Available data START

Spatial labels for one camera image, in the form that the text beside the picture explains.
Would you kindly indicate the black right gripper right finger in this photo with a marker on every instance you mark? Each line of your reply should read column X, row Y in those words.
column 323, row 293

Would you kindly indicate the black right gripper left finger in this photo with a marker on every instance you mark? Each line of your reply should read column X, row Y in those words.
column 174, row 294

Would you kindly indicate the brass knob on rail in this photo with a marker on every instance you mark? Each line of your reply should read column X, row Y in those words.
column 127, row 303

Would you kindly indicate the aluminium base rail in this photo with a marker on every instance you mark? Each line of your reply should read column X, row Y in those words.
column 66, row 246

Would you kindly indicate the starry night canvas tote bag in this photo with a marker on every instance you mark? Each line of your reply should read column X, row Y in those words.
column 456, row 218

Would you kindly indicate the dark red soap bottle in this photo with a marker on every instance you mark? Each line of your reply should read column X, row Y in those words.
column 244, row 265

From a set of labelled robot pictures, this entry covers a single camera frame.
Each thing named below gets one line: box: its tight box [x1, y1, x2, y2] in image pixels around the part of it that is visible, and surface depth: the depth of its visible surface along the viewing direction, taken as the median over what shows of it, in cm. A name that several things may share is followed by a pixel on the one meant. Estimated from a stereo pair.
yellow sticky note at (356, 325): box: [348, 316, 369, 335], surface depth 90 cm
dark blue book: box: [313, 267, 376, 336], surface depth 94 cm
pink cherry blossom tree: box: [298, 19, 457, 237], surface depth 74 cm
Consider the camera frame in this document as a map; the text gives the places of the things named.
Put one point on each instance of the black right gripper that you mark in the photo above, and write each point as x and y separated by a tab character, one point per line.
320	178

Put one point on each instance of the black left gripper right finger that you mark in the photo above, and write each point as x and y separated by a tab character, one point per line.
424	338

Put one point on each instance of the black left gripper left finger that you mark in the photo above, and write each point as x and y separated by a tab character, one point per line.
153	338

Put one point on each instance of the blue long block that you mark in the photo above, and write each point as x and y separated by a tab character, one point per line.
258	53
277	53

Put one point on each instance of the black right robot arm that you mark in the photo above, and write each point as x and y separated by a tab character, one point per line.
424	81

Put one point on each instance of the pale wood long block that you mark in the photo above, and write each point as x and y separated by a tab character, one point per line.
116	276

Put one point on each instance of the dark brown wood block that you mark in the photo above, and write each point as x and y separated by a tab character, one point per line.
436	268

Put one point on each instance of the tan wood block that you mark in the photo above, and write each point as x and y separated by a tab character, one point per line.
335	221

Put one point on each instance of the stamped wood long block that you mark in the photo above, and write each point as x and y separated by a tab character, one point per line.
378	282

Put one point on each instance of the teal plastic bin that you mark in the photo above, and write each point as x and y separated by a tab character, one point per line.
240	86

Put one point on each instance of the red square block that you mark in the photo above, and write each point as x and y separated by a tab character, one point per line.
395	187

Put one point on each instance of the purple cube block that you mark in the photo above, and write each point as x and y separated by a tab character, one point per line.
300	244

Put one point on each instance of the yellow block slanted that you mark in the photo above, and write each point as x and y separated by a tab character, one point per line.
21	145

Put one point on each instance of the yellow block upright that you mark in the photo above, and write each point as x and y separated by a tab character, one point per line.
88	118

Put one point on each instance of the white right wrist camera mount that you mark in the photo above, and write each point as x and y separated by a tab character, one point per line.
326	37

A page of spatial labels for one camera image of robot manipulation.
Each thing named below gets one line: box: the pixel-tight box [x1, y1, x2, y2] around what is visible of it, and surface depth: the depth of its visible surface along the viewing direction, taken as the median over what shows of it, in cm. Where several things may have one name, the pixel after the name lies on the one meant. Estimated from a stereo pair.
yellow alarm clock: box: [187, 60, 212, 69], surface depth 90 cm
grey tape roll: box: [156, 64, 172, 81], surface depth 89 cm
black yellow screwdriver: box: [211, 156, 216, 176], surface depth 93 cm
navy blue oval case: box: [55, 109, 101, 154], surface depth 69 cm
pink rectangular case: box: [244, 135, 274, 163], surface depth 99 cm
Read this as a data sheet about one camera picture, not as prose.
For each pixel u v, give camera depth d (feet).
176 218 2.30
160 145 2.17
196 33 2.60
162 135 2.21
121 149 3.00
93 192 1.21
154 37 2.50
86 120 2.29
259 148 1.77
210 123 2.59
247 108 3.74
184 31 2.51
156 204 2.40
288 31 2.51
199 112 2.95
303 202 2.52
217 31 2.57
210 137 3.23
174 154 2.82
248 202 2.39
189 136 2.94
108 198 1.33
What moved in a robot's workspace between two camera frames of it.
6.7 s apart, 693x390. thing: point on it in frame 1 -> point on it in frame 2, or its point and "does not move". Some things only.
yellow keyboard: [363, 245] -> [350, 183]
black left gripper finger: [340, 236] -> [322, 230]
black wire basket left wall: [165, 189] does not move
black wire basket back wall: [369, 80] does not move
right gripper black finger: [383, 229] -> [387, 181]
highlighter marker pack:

Available data END

_What the exercise asks_. Print the entire listing above once more, with nothing changed.

_Exercise output_.
Spatial labels for one camera image, in the form that the text beside the picture explains.
Would you kindly indicate the black right gripper right finger in this photo with a marker on every instance you mark? Each line of your reply should read column X, row Y in those words.
column 323, row 293

Would you kindly indicate the black right gripper left finger in this photo with a marker on every instance you mark? Each line of your reply should read column X, row Y in those words.
column 174, row 294

Would you kindly indicate the brass knob on rail in this photo with a marker on every instance you mark? Each line of your reply should read column X, row Y in those words.
column 127, row 303

Would you kindly indicate the aluminium base rail in this photo with a marker on every instance you mark? Each line of your reply should read column X, row Y in those words.
column 66, row 246

Would you kindly indicate the starry night canvas tote bag in this photo with a marker on every instance you mark? Each line of your reply should read column X, row Y in those words.
column 456, row 218

Would you kindly indicate the dark red soap bottle in this photo with a marker on every instance you mark? Each line of your reply should read column X, row Y in those words.
column 244, row 265

From a set of labelled robot pictures, this entry covers a single camera frame.
Each thing named below gets one line: box: its tight box [x1, y1, x2, y2] in image pixels around the part of it that is visible, and surface depth: the depth of its visible surface along the viewing direction, taken as the median over what shows of it, in cm. A name that several things may share is followed by a pixel on the one meant. Estimated from a stereo pair.
yellow sticky note at (356, 325): box: [348, 316, 369, 335], surface depth 90 cm
dark blue book: box: [313, 267, 376, 336], surface depth 94 cm
pink cherry blossom tree: box: [298, 19, 457, 237], surface depth 74 cm
Consider the camera frame in this document as a map; the text gives the places of the things named.
Put one point on each instance of the black right gripper that you mark in the photo above, and write each point as x and y separated by a tab character, one point per line.
320	178

Put one point on each instance of the black left gripper right finger that you mark in the photo above, and write each point as x and y separated by a tab character, one point per line.
424	338

Put one point on each instance of the black left gripper left finger that you mark in the photo above, and write each point as x and y separated by a tab character, one point per line.
153	338

Put one point on each instance of the blue long block that you mark in the photo above, and write each point as x and y separated by a tab character, one point per line.
258	53
277	53

Put one point on each instance of the black right robot arm that you mark in the photo above, and write each point as x and y separated by a tab character, one point per line.
424	81

Put one point on each instance of the pale wood long block that you mark in the photo above, and write each point as x and y separated by a tab character, one point per line.
116	276

Put one point on each instance of the dark brown wood block that you mark in the photo above, and write each point as x and y separated by a tab character, one point per line.
436	268

Put one point on each instance of the tan wood block that you mark in the photo above, and write each point as x and y separated by a tab character, one point per line.
335	221

Put one point on each instance of the stamped wood long block that you mark in the photo above, and write each point as x and y separated by a tab character, one point per line.
378	282

Put one point on each instance of the teal plastic bin that you mark in the photo above, and write each point as x and y separated by a tab character, one point per line.
240	86

Put one point on each instance of the red square block that you mark in the photo above, and write each point as x and y separated by a tab character, one point per line.
395	187

Put one point on each instance of the purple cube block that you mark in the photo above, and write each point as x and y separated by a tab character, one point per line.
300	244

Put one point on each instance of the yellow block slanted that you mark in the photo above, and write each point as x and y separated by a tab character, one point per line.
21	145

Put one point on each instance of the yellow block upright that you mark in the photo above, and write each point as x and y separated by a tab character, one point per line.
88	118

Put one point on each instance of the white right wrist camera mount that you mark in the photo above, and write each point as x and y separated by a tab character, one point per line.
326	37

A page of spatial labels for one camera image of robot manipulation.
Each thing named below gets one line: box: the pixel-tight box [x1, y1, x2, y2] around what is visible of it, and surface depth: the depth of its visible surface along the viewing direction, taken as the median over what shows of it, in cm. Where several things may have one name, the pixel after the name lies on the one meant. Estimated from a stereo pair.
yellow alarm clock: box: [187, 60, 212, 69], surface depth 90 cm
grey tape roll: box: [156, 64, 172, 81], surface depth 89 cm
black yellow screwdriver: box: [211, 156, 216, 176], surface depth 93 cm
navy blue oval case: box: [55, 109, 101, 154], surface depth 69 cm
pink rectangular case: box: [244, 135, 274, 163], surface depth 99 cm
Read this as a data sheet about one camera picture, not as prose.
For each pixel u v, give camera depth d (feet).
176 218 2.30
160 145 2.17
196 33 2.60
162 135 2.21
121 149 3.00
93 192 1.21
154 37 2.50
86 120 2.29
259 148 1.77
210 123 2.59
247 108 3.74
184 31 2.51
156 204 2.40
288 31 2.51
199 112 2.95
303 202 2.52
217 31 2.57
210 137 3.23
174 154 2.82
248 202 2.39
189 136 2.94
108 198 1.33
What moved in a robot's workspace between two camera frames of it.
6.7 s apart, 693x390. thing: point on it in frame 1 -> point on it in frame 2, or its point and "does not move". Some things only.
yellow keyboard: [363, 245] -> [350, 183]
black left gripper finger: [340, 236] -> [322, 230]
black wire basket left wall: [165, 189] does not move
black wire basket back wall: [369, 80] does not move
right gripper black finger: [383, 229] -> [387, 181]
highlighter marker pack:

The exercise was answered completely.